Le 5 juin 2017, l’Arabie Saoudite, l’Égypte, les Émirats Arabes Unis et Bahreïn ont annoncé la rupture, dans un premier temps, de leurs relations diplomatiques avec le Qatar. Puis au fil des jours d’autres sanctions commerciales suivirent pour se conclure sur un embargo.
Sauf l’Égypte, ces états sont membres du Conseil de Coopération du Golfe. Ne manquent à l’appel qu’Oman et le Koweït. Cette communauté économique, créée le 25 mai 1981, n’a que très peu à voir avec une autre communauté européenne. Portée sur les fronts baptismaux par l’Arabie Saoudite et par les USA, le Conseil a développé une quasi alliance diplomatique et militaire dont le quartier général est à Hafar El Batin en Arabie Saoudite.

Si le pétrole demeure l’essence du moteur de cette alliance, la méfiance vis-à-vis du voisin iranien tient lieu de code de la route.

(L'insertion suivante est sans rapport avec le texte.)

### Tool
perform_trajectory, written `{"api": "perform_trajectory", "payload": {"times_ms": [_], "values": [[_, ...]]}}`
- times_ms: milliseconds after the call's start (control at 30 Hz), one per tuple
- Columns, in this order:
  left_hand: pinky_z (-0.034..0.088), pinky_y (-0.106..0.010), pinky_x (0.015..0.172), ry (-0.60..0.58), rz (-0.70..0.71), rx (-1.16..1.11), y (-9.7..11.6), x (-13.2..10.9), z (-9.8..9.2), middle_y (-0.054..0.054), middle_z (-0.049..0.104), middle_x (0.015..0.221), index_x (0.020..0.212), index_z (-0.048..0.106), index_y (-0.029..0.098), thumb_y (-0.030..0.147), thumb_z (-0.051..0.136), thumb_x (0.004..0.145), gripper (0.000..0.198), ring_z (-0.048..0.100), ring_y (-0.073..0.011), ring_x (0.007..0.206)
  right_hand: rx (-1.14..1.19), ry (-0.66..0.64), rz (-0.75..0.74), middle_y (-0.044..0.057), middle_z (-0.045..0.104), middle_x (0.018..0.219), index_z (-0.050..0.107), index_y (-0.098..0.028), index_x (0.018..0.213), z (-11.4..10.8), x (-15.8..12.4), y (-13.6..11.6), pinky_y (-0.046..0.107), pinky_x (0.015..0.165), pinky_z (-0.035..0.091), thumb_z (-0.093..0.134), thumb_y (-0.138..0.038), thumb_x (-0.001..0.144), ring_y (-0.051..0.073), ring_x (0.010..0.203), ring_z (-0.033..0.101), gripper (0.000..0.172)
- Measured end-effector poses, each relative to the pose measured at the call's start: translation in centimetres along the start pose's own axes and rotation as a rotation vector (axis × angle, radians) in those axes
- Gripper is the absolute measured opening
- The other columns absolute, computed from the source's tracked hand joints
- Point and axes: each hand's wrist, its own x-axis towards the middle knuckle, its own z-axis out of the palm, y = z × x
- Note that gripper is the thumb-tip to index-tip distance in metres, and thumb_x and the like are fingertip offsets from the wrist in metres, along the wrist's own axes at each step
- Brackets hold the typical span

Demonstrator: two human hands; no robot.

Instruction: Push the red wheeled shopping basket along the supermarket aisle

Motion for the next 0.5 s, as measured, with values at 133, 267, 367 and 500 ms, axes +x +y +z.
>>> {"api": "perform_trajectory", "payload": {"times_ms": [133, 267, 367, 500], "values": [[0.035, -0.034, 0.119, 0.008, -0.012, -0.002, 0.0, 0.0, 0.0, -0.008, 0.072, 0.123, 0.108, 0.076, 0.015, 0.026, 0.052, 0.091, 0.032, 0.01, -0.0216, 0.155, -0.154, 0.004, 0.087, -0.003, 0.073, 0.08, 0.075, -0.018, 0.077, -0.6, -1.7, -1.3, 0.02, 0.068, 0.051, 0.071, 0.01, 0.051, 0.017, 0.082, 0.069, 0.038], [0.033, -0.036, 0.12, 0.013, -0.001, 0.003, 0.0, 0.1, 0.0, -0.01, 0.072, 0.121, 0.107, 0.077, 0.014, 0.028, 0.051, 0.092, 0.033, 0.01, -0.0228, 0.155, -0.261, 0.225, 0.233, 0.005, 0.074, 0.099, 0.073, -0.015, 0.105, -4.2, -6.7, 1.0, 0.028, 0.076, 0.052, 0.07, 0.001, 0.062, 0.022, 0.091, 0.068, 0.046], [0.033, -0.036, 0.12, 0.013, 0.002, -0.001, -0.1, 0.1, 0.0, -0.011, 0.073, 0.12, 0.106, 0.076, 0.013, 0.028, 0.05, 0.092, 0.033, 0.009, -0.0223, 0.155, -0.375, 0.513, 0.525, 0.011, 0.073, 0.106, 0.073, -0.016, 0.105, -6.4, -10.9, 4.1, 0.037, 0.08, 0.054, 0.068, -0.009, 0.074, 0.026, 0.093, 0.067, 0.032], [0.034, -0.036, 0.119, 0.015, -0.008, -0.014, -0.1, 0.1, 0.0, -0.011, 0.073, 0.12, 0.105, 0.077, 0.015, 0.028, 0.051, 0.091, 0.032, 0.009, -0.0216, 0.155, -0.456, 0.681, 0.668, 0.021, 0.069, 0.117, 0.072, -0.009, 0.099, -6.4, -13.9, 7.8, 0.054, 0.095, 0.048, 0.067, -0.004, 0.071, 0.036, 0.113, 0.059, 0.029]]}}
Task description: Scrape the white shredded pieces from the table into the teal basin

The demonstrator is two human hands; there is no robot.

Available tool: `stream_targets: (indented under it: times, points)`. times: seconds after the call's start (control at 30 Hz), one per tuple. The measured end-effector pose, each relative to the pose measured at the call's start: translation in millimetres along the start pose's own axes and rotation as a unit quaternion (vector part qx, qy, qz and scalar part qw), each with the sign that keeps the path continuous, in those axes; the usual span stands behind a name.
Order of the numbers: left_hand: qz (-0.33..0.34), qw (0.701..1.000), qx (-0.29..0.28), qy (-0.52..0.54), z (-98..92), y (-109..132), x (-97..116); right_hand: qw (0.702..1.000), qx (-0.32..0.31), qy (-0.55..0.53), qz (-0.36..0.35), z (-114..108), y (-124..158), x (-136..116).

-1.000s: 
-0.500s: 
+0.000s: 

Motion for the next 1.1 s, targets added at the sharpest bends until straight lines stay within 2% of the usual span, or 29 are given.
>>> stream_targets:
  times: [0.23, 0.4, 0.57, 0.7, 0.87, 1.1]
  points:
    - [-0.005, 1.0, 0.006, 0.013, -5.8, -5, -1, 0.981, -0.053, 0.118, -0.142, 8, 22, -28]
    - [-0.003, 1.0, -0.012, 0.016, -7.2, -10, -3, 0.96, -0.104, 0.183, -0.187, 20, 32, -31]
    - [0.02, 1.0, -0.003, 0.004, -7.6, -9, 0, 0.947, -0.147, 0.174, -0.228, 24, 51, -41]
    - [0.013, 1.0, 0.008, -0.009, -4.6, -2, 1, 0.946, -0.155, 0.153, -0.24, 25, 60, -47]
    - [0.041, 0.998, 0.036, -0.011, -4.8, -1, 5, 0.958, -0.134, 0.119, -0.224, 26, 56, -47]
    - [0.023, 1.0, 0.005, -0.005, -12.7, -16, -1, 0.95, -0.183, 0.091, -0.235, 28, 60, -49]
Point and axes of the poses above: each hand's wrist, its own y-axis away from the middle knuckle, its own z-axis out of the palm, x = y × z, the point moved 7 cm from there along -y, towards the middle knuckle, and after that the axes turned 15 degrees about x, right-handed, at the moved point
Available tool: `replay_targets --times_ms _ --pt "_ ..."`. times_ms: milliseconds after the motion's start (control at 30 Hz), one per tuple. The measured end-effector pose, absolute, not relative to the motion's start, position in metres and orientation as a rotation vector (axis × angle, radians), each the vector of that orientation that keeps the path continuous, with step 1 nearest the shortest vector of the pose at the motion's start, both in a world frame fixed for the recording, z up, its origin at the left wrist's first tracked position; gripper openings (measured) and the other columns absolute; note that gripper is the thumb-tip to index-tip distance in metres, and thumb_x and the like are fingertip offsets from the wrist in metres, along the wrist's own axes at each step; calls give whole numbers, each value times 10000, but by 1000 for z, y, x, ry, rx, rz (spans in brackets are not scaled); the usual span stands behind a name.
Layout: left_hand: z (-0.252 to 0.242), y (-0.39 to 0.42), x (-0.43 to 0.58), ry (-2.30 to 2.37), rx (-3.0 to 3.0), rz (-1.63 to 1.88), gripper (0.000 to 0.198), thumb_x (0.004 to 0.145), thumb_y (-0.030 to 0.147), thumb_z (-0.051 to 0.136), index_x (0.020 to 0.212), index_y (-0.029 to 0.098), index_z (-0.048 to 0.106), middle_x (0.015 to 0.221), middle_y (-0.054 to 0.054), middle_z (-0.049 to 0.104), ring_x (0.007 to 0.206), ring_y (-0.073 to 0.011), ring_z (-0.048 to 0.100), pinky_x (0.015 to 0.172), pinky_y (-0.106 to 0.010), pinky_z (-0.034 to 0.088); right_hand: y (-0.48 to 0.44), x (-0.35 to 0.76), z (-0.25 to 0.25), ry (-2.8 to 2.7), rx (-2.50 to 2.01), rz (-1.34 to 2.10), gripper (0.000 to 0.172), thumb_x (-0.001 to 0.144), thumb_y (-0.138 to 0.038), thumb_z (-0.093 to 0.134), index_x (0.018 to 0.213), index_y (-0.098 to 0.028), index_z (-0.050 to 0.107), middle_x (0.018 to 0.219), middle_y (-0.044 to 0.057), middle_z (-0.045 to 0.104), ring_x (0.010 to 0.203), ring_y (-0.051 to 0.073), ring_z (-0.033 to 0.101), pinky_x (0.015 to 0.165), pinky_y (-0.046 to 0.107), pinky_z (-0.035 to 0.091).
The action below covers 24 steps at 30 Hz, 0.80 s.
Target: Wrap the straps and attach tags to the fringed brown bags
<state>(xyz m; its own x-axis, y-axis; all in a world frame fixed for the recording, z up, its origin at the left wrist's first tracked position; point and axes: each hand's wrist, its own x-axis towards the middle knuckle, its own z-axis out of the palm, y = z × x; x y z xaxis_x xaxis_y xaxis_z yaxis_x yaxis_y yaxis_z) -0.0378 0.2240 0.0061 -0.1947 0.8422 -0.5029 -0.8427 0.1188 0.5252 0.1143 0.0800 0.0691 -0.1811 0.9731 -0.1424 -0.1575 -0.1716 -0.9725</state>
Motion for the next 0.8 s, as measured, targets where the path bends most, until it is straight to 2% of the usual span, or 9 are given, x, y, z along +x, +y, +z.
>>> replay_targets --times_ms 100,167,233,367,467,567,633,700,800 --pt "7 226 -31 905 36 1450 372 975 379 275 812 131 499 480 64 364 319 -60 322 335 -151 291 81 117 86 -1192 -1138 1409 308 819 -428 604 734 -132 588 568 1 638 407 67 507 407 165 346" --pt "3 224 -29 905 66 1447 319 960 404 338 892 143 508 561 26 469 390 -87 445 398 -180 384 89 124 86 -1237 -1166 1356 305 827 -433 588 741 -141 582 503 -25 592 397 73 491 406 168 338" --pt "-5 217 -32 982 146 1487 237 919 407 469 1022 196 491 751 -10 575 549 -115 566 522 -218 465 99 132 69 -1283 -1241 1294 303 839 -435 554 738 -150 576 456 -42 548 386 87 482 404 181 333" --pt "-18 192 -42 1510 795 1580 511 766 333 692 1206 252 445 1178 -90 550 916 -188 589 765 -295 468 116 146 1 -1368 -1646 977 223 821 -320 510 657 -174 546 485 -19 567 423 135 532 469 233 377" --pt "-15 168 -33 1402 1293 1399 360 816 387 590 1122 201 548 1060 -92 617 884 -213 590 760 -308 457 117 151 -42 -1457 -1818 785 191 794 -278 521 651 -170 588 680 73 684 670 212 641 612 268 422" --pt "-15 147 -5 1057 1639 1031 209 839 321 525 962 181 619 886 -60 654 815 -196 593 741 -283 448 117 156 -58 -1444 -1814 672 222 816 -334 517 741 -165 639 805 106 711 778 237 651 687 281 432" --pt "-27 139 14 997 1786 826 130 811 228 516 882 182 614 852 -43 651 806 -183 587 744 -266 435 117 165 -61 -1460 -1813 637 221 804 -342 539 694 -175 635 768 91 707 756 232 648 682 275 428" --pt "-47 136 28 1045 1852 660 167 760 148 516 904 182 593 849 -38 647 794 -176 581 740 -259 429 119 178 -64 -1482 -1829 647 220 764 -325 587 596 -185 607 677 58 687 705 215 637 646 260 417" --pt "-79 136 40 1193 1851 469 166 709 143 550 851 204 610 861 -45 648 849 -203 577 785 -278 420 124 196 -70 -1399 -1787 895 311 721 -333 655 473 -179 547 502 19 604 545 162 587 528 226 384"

Six pays. L’un, un géant dont la diplomatie officielle se voulait vaticane et dont les pudeurs de jeunes filles voilées avaient en leur temps parsemé la planète de leurs flèches terroristes ; l’autre, un confetti qui se voyait pousser les ailes d’un empire planétaire. Il était donc inévitable qu’un conflit éclatât tôt ou tard.
Dans notre bonne vieille Europe, il y a belle lurette que ce genre de situation a disparu.